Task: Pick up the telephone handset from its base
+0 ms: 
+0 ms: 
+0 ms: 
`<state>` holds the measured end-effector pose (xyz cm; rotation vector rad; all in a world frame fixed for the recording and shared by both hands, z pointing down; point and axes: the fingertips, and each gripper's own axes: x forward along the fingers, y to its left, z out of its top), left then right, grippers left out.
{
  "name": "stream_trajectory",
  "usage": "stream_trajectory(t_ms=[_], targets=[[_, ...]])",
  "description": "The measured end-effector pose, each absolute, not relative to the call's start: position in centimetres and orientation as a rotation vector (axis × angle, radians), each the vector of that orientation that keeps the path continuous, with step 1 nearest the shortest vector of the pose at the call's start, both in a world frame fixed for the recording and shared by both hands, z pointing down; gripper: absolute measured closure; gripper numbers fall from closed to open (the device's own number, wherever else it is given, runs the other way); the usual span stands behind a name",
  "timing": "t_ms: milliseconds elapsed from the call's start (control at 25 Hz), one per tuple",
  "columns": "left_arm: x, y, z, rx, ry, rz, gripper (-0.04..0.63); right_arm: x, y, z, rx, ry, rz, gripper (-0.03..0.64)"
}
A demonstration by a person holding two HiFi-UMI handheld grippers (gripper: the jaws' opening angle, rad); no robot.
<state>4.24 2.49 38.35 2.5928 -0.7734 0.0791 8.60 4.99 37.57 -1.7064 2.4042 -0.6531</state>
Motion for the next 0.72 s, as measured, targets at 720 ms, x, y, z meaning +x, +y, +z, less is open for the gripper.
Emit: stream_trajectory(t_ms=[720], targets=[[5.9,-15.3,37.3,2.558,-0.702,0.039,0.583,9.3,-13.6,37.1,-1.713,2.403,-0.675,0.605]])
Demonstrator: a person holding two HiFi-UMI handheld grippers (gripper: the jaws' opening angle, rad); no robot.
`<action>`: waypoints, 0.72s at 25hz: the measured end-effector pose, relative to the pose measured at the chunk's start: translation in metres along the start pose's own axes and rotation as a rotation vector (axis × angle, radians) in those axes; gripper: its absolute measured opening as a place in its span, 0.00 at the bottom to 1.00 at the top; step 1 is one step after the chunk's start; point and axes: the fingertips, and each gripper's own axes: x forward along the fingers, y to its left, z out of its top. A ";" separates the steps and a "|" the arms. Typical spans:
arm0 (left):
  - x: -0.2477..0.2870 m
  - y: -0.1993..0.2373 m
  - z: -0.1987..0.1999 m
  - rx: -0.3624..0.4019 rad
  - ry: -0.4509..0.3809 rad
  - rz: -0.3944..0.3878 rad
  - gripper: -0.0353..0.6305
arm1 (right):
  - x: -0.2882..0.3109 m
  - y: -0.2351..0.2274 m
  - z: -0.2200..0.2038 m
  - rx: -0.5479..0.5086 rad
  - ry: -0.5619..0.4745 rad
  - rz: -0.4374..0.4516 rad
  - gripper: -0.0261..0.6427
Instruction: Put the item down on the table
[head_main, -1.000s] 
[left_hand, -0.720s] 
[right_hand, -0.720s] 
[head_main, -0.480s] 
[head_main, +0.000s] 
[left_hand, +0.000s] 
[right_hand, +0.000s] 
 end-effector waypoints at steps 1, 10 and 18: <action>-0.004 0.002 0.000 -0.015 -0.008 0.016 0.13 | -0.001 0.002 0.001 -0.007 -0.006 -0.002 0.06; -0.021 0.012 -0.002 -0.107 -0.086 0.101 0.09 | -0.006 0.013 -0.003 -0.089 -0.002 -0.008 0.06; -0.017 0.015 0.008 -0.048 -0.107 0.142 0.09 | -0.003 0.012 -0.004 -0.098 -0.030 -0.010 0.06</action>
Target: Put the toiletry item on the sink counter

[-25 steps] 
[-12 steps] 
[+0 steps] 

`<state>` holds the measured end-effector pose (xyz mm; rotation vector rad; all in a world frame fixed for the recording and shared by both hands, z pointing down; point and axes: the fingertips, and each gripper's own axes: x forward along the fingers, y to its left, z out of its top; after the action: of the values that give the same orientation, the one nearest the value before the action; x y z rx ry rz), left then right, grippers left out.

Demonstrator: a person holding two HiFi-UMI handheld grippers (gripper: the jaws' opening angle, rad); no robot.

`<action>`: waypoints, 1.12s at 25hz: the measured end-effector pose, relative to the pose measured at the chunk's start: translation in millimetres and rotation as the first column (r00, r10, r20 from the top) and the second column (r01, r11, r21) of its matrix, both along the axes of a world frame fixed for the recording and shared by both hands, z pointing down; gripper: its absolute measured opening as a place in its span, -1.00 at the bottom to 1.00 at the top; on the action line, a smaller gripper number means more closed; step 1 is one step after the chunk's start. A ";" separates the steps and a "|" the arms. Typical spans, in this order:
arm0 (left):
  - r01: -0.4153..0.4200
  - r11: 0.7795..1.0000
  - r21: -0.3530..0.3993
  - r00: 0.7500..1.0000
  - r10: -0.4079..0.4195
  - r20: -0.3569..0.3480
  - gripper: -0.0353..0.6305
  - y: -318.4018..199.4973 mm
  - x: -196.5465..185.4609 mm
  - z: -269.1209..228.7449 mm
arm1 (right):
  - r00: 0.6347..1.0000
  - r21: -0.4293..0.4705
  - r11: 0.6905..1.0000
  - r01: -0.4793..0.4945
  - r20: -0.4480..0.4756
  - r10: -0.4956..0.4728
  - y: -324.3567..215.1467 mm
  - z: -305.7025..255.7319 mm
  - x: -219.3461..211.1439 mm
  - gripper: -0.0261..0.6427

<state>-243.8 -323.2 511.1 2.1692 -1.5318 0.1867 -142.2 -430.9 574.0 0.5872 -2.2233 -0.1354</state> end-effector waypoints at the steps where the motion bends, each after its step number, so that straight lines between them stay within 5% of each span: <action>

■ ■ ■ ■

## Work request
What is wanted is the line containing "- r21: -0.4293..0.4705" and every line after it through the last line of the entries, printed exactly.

## Response
  - r21: -0.4293..0.4705
  - r11: 0.6905..1.0000
  - r01: -0.4793..0.4945
  - r20: -0.4480..0.4756
  - r10: -0.4956..0.4728
  - y: -324.3567..215.1467 mm
  - z: -305.7025..255.7319 mm
  - x: -219.3461..211.1439 mm
  - gripper: -0.0261..0.6427

<state>-243.8 -323.2 511.1 2.1692 -1.5318 0.1867 -142.2 -430.9 574.0 0.5872 -2.2233 -0.1354</state> end-effector waypoints at the steps where the motion bends, each after its step number, so that straight lines between them stay within 5% of each span: <action>

What has been written completes the answer.